Statistical Analysis
Descriptive statistics at baseline by quintile of total flavonoid intake were calculated as means for continuous data and percentage for categorical data. We used Cox proportional hazard models with age in months as the underlying timescale to estimate the hazard ratios of periodontitis comparing each higher quintile of total or subclass flavonoid to the lowest. Person-time was calculated from the return of the baseline questionnaire until incidence of periodontal disease, death, last available response, or end of follow-up (January 31st, 2010), whichever was first. Models were adjusted for smoking, BMI, physical activity, alcohol intake, diabetes, AHEI, and total caloric intake. To conduct the test for linear trend, we assigned the median value of each flavonoid’s quintile and created continuous variables. For missing smoking data at baseline, we assigned a CSI value of 0. We handled missing exposure or covariates data during follow-up by carrying forward values from the last cycle. We did not adjust for multiple comparisons when investigating flavonoids subclasses.39
As flavonoid intake was associated with weight maintenance,11 we evaluated whether BMI is an important mediator by comparing the models with and without including BMI as a covariate. We also stratified the models by updated BMI categories (18.5-24.9, 25-29.9, and ≥30). We excluded underweight BMI (<18.5) from the stratified analysis due to the small number in the cohort (contributed less than 0.5% of the total person-time). We also stratified the total flavonoid analysis by age (those ≥65 versus <65), physical activity (those above the median versus below), diabetes over the follow-up, smoking at baseline (current, former and never) and profession (dentist versus non-dentist). To test for the statistical significance of interaction by stratifying variables, we created indicator variables for being a dentist, updated binary physical activity level, updated binary age, and diabetes during follow up. We fitted adjusted models that included interaction terms between the continuous variables of total flavonoid intake (the same variables we used to test for linear trends) and the created indicator variables. For BMI, we created an interaction term between updated continuous BMI and the continuous variables of total flavonoid intake. For smoking, we created the interaction term using continuous CSI. We used a Wald test to calculate the p-value of interaction, a one degree of freedom test. We performed the analysis using SAS for UNIX statistical software.*
Results
Over the 24 years of follow up (747,517 person-years) 3,738 new cases of periodontal disease were reported. Table 1 shows the distribution of age-standardized baseline characteristics by quintiles of total flavonoid assessed from the baseline questionnaire. At baseline, participants with higher flavonoids intake were more physically active, had higher AHEI score and consumed more fruits and vegetables compared to participants with lower intake, whereas those in the lowest quintile were more likely to be current smokers.
Table 1.
Age-standardized baseline (1986) characteristics by quintile of total flavonoids intake in the baseline questionnaire.

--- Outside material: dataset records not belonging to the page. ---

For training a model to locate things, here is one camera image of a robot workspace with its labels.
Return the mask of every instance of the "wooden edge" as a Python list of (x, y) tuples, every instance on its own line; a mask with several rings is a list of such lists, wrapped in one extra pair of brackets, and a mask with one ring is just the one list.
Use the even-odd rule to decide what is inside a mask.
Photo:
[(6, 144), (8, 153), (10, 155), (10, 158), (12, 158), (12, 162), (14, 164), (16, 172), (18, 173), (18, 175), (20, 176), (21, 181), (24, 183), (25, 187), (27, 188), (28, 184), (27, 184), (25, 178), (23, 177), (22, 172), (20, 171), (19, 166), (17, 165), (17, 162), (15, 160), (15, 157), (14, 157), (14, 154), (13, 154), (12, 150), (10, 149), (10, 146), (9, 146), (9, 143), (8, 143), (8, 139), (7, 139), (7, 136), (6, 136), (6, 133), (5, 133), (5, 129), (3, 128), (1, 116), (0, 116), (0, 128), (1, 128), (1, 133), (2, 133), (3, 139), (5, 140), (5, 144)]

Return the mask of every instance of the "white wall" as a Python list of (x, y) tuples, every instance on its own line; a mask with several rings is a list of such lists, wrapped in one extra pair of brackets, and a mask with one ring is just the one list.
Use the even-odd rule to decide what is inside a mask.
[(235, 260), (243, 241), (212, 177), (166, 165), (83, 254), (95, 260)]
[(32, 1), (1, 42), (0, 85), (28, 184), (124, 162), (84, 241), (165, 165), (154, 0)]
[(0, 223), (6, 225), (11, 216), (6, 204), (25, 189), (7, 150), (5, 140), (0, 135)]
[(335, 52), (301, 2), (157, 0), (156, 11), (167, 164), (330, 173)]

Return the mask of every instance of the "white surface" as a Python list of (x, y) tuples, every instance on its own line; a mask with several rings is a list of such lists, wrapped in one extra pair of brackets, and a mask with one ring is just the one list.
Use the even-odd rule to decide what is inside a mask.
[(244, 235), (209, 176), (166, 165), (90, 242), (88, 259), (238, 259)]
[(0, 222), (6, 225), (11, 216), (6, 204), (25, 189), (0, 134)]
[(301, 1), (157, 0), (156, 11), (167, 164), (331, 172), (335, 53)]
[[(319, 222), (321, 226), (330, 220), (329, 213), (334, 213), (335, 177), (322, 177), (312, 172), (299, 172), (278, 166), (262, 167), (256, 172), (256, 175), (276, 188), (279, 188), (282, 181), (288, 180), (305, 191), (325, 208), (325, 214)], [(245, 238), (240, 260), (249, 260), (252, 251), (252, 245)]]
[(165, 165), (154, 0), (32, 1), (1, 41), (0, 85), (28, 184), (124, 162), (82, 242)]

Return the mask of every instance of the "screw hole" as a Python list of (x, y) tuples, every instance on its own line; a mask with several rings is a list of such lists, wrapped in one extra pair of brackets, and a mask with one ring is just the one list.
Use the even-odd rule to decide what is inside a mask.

Quintile 1 | Quintile 2 | Quintile 3 | Quintile 4 | Quintile 5 | |
---|---|---|---|---|---|
N (%) | 6,892 (20%) | 6,945 (20%) | 7,007 (20%) | 7,045 (20%) | 7,051 (20%) |
Median intake (mg/day) | 88.2 | 153.6 | 223.6 | 327.1 | 593.8 |
Age (years) | 51.5 ± 9.3 | 52.2 ± 9.4 | 52.5 ± 9.4 | 52.6 ± 9.5 | 52.7 ± 9.4 |
White | 95% | 96% | 96% | 95% | 95% |
BMI (kg/m2) | 25.7 ± 3.4 | 25.5 ± 3.4 | 25.4 ± 3.2 | 25.4 ± 3.3 | 25.4 ± 3.3 |
Smoking: | |||||
Former | 41% | 40% | 40% | 39% | 40% |
Current | 14% | 9% | 7% | 6% | 7% |
Alcohol (gm/day) | 11.2 ± 15.0 | 11.5 ± 15.3 | 11.3 ± 15.0 | 11.2 ± 15.2 | 10.5 ± 15.1 |
Total Activity (MET/Week) | 17.4 ± 29.3 | 20.3 ± 26.0 | 22.6 ± 28.3 | 24.0 ± 33.1 | 24.1 ± 33.8 |
AHEI score | 49.1 ± 11.1 | 51.0 ± 11.1 | 53.4 ± 11.1 | 54.1 ± 11.3 | 54.7 ± 11.7 |
AHEI score without fruits & vegetables. | 37.5 ± 9.5 | 37.0 ± 9.3 | 37.4 ± 9.1 | 37.2 ± 8.8 | 37.1 ± 9.0 |
Intake (servings/day) | |||||
Total fruits | 0.7 ± 0.6 | 1.2 ± 0.7 | 1.7 ± 0.9 | 1.9 ± 1.2 | 2.3 ± 1.8 |
Total vegetables | 2.2 ± 1.4 | 2.7 ± 1.3 | 3.1 ± 1.6 | 3.3 ± 1.8 | 3.6 ± 2.0 |
Dentist | 55% | 57% | 58% | 58% | 57% |
Number of teeth: | |||||
25-32 | 87% | 88% | 89% | 89% | 89% |
17-24 | 10% | 9% | 9% | 9% | 9% |
11-16 | 2% | 1% | 1% | 1% | 1% |
1-10 | 1% | 1% | 1% | 1% | 1% |
Values are means ± SD or percentages and are standardized to the age distribution of the study population.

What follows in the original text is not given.